Work instruction: Write out, please, the lines from the beginning of the material to the line with "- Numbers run", including both ends and nothing else.

Supplied entries:
^^^^^^^^^^^^^^^^

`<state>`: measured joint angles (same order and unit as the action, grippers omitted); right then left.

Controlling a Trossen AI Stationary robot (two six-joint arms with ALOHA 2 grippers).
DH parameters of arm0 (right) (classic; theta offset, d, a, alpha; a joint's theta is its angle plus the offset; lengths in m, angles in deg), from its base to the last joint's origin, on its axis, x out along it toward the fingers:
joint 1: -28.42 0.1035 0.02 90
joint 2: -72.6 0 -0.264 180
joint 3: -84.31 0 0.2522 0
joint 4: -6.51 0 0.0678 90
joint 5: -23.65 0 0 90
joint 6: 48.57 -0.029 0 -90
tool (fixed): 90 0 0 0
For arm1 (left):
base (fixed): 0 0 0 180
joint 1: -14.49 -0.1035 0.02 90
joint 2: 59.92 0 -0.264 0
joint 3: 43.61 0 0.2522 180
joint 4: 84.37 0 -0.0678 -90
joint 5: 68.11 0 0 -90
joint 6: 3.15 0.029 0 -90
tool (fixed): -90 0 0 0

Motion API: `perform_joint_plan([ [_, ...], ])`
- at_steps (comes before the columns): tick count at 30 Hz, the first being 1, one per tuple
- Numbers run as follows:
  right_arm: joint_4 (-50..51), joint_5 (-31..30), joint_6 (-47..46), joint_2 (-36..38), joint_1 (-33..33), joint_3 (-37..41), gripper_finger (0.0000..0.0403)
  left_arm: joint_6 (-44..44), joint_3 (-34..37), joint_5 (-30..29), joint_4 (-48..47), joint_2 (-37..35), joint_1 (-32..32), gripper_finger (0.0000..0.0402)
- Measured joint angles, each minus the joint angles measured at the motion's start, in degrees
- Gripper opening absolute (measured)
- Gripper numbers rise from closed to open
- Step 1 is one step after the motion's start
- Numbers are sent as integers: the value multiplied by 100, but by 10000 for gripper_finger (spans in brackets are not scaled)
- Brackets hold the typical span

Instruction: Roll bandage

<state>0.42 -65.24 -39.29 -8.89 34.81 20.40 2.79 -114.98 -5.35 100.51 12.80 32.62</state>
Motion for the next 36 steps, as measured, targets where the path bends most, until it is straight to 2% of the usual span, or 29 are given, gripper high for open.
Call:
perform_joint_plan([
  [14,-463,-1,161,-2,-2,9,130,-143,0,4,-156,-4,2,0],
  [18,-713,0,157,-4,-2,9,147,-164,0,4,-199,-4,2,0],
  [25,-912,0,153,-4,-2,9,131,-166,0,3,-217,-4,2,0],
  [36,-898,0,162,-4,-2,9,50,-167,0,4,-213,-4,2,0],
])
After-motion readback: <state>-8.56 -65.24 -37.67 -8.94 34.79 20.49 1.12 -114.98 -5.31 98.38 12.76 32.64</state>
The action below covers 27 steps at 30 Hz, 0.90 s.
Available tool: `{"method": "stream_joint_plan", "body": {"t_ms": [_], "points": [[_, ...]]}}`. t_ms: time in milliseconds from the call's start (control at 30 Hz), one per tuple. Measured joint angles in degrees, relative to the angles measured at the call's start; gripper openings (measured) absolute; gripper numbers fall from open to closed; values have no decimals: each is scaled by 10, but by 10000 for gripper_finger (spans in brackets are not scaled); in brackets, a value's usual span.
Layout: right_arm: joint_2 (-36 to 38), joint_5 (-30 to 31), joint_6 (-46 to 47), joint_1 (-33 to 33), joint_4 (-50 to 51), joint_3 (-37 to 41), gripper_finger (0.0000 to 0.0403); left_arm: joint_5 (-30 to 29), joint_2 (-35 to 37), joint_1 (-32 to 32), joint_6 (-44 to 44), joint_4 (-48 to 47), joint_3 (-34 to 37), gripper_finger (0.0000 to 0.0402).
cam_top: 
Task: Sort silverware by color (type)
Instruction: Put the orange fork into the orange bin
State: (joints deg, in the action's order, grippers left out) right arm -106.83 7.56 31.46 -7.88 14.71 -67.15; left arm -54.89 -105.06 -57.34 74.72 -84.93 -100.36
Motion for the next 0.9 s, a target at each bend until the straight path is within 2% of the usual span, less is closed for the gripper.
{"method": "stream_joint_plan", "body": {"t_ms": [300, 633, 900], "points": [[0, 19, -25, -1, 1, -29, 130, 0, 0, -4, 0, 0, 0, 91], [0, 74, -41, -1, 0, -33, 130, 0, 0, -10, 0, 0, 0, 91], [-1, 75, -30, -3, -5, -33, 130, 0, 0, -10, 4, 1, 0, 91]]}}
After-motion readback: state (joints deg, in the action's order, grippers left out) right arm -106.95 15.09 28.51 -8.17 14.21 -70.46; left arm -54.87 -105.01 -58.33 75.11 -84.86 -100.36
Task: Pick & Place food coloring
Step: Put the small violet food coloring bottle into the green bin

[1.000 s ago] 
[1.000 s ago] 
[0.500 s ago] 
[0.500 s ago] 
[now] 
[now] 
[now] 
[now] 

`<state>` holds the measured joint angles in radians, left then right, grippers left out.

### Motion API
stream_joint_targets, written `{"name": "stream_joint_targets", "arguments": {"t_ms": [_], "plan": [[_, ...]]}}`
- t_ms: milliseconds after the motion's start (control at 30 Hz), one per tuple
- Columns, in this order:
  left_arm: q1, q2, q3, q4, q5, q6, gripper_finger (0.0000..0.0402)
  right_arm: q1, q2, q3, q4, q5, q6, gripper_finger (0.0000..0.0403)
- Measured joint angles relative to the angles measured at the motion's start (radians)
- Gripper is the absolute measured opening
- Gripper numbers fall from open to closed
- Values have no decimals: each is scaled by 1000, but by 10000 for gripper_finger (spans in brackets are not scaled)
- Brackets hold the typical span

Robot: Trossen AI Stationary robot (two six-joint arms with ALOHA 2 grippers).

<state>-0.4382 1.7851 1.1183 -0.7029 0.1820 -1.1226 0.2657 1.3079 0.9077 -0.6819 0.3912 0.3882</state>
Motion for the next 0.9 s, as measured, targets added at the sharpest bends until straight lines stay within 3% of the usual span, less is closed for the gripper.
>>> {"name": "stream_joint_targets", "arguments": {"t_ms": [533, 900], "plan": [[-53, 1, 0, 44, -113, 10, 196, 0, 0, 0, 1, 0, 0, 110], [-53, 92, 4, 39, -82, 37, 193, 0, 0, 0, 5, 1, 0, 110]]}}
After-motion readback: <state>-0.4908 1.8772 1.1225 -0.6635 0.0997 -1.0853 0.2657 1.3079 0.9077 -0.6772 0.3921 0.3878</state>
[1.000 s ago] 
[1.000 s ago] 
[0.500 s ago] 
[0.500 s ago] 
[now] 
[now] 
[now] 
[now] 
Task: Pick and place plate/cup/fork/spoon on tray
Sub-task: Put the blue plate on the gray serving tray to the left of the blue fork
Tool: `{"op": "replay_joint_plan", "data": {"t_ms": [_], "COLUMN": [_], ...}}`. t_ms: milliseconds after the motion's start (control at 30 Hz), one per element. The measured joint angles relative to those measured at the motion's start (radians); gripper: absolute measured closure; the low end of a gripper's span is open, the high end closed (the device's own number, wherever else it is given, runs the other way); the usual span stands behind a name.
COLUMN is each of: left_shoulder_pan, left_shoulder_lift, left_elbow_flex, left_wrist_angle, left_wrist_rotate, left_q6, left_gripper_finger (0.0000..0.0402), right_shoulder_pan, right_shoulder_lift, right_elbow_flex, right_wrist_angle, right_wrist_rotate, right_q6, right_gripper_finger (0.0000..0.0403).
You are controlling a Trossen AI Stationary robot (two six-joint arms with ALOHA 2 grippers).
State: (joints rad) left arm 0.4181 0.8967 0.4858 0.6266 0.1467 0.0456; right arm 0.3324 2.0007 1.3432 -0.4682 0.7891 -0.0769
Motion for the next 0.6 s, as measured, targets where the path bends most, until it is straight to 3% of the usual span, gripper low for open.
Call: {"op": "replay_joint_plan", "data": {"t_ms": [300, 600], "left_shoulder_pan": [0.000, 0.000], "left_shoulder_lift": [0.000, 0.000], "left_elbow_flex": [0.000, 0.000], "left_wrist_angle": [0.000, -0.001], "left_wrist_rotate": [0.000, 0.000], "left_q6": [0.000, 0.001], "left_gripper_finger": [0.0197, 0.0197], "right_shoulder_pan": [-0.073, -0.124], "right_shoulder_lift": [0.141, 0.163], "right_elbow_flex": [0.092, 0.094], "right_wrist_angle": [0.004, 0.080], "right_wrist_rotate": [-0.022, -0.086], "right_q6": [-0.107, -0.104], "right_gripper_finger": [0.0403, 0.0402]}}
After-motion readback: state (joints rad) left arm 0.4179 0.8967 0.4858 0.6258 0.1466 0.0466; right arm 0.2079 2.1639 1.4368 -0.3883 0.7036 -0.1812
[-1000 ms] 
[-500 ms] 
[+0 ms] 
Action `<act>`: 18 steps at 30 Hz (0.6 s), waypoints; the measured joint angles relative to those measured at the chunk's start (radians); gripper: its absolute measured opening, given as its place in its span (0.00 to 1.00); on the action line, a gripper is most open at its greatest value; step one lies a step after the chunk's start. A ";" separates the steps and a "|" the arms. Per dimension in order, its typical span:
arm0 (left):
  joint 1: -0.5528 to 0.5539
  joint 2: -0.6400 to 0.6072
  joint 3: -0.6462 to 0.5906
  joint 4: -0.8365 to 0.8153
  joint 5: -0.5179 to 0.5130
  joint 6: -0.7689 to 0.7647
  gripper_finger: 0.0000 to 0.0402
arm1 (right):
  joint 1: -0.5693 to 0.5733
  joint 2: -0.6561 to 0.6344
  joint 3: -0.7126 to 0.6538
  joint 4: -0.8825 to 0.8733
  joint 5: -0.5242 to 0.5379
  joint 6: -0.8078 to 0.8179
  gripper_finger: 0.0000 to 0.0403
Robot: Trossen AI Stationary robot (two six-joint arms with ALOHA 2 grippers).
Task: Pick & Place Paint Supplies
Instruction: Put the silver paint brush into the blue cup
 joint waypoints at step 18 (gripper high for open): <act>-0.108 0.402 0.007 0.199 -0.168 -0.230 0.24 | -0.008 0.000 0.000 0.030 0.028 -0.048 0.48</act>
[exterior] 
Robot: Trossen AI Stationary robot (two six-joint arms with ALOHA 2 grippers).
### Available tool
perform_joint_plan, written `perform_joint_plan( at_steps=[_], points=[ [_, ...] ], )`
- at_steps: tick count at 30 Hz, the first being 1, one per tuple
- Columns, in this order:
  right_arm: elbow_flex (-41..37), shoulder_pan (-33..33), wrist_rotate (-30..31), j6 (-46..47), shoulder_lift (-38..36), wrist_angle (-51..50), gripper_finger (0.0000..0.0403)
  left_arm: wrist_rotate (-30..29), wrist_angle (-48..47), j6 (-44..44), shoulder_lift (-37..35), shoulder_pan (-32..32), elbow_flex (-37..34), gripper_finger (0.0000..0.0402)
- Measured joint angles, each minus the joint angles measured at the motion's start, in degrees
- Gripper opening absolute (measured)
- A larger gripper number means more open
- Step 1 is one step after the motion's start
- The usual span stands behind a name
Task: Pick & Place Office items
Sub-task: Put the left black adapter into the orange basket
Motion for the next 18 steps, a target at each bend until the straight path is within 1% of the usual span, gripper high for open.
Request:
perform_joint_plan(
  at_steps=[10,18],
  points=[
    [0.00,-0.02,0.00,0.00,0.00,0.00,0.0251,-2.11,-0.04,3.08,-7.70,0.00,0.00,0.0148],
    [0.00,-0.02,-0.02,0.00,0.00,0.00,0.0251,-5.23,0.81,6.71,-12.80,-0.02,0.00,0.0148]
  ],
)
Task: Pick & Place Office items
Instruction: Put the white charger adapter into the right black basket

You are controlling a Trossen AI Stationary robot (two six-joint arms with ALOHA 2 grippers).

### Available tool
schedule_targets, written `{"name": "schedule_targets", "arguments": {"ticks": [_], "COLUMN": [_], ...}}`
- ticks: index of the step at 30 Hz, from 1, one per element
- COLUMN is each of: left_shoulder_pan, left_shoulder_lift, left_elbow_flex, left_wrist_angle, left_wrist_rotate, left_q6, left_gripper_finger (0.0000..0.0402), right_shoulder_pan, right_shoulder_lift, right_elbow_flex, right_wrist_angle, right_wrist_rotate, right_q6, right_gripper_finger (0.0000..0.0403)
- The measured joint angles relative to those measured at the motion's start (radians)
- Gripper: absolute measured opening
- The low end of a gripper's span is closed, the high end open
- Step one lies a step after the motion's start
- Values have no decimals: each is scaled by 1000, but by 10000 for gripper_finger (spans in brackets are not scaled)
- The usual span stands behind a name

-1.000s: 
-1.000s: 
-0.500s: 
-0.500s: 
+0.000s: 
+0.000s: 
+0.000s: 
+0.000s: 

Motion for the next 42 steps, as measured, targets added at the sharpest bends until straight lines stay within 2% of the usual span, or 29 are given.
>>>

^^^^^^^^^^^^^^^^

Response box:
`<state>`: measured joint angles (same order and unit as the action, grippers omitted); right then left.

Controlling a Trossen AI Stationary robot (two six-joint arms with ALOHA 2 grippers).
DH parameters of arm0 (right) (classic; theta offset, d, a, alpha; a joint's theta is its angle plus the offset; lengths in m, angles in deg), from its base to the last joint's origin, on its axis, x out along it toward the fingers:
joint 1: -28.42 0.1035 0.02 90
joint 2: -72.6 0 -0.264 180
joint 3: -84.31 0 0.2522 0
joint 4: -6.51 0 0.0678 90
joint 5: -23.65 0 0 90
joint 6: 48.57 -0.029 0 -90
tool (fixed): 90 0 0 0
For arm1 (left):
base (fixed): 0 0 0 180
joint 1: -14.49 -0.1035 0.02 90
joint 2: 59.92 0 -0.264 0
joint 3: 43.61 0 0.2522 180
joint 4: 84.37 0 -0.0678 -90
joint 5: 68.11 0 0 -90
joint 6: 3.15 0.029 0 -90
tool (fixed): -90 0 0 0

Motion API: `perform_joint_plan([ [_, ...], ])`
- at_steps (comes before the columns): tick count at 30 Hz, the first being 1, one per tuple
- Numbers run as follows:

The submitted response is complete.